(Dataset items)

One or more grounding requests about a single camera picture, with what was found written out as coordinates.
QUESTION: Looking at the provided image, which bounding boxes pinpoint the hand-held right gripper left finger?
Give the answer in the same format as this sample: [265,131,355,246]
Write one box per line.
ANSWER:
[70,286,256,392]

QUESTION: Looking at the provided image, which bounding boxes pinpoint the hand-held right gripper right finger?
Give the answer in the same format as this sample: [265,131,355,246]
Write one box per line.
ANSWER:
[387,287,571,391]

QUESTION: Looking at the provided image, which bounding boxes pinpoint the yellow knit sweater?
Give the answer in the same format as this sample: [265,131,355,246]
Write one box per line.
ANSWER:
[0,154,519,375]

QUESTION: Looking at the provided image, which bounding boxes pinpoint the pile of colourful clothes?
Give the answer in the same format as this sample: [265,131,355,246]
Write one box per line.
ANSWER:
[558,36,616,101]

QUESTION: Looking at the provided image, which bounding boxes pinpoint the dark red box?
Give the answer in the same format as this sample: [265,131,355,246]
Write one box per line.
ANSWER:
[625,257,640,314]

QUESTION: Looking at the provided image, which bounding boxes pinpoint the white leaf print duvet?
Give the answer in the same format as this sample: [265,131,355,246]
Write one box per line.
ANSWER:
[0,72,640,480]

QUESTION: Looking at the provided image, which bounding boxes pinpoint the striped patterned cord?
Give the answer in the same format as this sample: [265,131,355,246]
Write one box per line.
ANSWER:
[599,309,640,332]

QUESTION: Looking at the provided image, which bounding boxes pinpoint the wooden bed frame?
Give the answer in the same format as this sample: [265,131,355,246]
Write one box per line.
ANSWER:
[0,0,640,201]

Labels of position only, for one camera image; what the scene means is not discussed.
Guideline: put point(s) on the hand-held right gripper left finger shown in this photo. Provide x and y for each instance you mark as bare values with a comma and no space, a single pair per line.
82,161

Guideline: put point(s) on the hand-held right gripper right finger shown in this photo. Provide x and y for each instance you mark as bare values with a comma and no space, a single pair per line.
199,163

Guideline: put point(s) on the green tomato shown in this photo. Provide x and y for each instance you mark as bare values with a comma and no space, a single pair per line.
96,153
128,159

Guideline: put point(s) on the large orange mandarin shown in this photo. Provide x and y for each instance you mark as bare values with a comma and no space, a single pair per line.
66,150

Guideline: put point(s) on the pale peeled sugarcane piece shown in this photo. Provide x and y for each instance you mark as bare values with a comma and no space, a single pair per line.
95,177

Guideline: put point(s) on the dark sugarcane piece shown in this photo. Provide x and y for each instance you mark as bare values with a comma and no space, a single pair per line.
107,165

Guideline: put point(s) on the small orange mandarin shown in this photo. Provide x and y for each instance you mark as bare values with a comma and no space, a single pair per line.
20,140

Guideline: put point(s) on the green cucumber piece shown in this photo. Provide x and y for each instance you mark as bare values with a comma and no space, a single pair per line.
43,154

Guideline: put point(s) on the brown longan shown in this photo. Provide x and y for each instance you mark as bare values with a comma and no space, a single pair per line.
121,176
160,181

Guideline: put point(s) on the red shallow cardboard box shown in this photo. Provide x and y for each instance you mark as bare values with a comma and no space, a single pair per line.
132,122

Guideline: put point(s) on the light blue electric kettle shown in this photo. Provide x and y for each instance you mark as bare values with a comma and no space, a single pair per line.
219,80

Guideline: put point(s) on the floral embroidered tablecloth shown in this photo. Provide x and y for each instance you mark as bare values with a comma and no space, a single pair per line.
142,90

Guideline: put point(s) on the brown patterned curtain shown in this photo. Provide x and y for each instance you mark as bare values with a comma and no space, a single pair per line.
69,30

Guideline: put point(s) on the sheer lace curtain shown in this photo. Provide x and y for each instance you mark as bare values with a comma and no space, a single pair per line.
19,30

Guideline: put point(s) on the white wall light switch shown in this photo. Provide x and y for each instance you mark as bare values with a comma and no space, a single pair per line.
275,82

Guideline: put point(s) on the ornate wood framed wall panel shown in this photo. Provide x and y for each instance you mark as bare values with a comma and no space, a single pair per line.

■ Your task ■
Each of the records above is to be reproduced word for word.

■ Response area ■
One or more grounding requests about a single camera picture, with what was found written out as coordinates.
QUESTION: Looking at the provided image, which bounding boxes pinpoint the hand-held right gripper left finger?
Give the answer in the same format as this sample: [265,131,355,246]
Write one box per line.
ANSWER:
[70,286,256,392]

QUESTION: Looking at the provided image, which bounding boxes pinpoint the hand-held right gripper right finger?
Give the answer in the same format as this sample: [265,131,355,246]
Write one box per line.
ANSWER:
[387,287,571,391]

QUESTION: Looking at the provided image, which bounding boxes pinpoint the yellow knit sweater?
Give the answer in the same format as this sample: [265,131,355,246]
Write one box per line.
ANSWER:
[0,154,519,375]

QUESTION: Looking at the provided image, which bounding boxes pinpoint the pile of colourful clothes?
Give the answer in the same format as this sample: [265,131,355,246]
Write one box per line.
ANSWER:
[558,36,616,101]

QUESTION: Looking at the provided image, which bounding boxes pinpoint the dark red box?
Give the answer in the same format as this sample: [265,131,355,246]
Write one box per line.
ANSWER:
[625,257,640,314]

QUESTION: Looking at the provided image, which bounding boxes pinpoint the white leaf print duvet?
Give the answer in the same format as this sample: [265,131,355,246]
Write one box per line.
ANSWER:
[0,72,640,480]

QUESTION: Looking at the provided image, which bounding boxes pinpoint the striped patterned cord?
Give the answer in the same format as this sample: [265,131,355,246]
Write one box per line.
ANSWER:
[599,309,640,332]

QUESTION: Looking at the provided image, which bounding boxes pinpoint the wooden bed frame?
Give the answer in the same format as this sample: [265,131,355,246]
Write one box per line.
ANSWER:
[0,0,640,201]

Labels of position only, for one camera image; what the scene means is not discussed.
Guideline: put point(s) on the hand-held right gripper left finger shown in this photo. Provide x and y for each instance you mark as bare values with a comma and no space, a single pair per line.
82,161

Guideline: put point(s) on the hand-held right gripper right finger shown in this photo. Provide x and y for each instance you mark as bare values with a comma and no space, a single pair per line.
199,163

Guideline: put point(s) on the green tomato shown in this photo. Provide x and y for each instance you mark as bare values with a comma and no space, a single pair per line.
96,153
128,159

Guideline: put point(s) on the large orange mandarin shown in this photo. Provide x and y for each instance you mark as bare values with a comma and no space, a single pair per line.
66,150

Guideline: put point(s) on the pale peeled sugarcane piece shown in this photo. Provide x and y for each instance you mark as bare values with a comma and no space, a single pair per line.
95,177

Guideline: put point(s) on the dark sugarcane piece shown in this photo. Provide x and y for each instance you mark as bare values with a comma and no space, a single pair per line.
107,165

Guideline: put point(s) on the small orange mandarin shown in this photo. Provide x and y for each instance you mark as bare values with a comma and no space, a single pair per line.
20,140

Guideline: put point(s) on the green cucumber piece shown in this photo. Provide x and y for each instance you mark as bare values with a comma and no space, a single pair per line.
43,154

Guideline: put point(s) on the brown longan shown in this photo. Provide x and y for each instance you mark as bare values with a comma and no space, a single pair per line.
121,176
160,181

Guideline: put point(s) on the red shallow cardboard box shown in this photo. Provide x and y for each instance you mark as bare values with a comma and no space, a single pair per line.
132,122

Guideline: put point(s) on the light blue electric kettle shown in this photo. Provide x and y for each instance you mark as bare values with a comma and no space, a single pair per line.
219,80

Guideline: put point(s) on the floral embroidered tablecloth shown in this photo. Provide x and y for each instance you mark as bare values with a comma and no space, a single pair per line.
142,90

Guideline: put point(s) on the brown patterned curtain shown in this photo. Provide x and y for each instance you mark as bare values with a comma and no space, a single pair per line.
69,30

Guideline: put point(s) on the sheer lace curtain shown in this photo. Provide x and y for each instance you mark as bare values with a comma and no space, a single pair per line.
19,30

Guideline: put point(s) on the white wall light switch shown in this photo. Provide x and y for each instance you mark as bare values with a comma and no space, a single pair per line.
275,82

Guideline: put point(s) on the ornate wood framed wall panel shown in this photo. Provide x and y for each instance you mark as bare values with a comma and no space, a single pair per line.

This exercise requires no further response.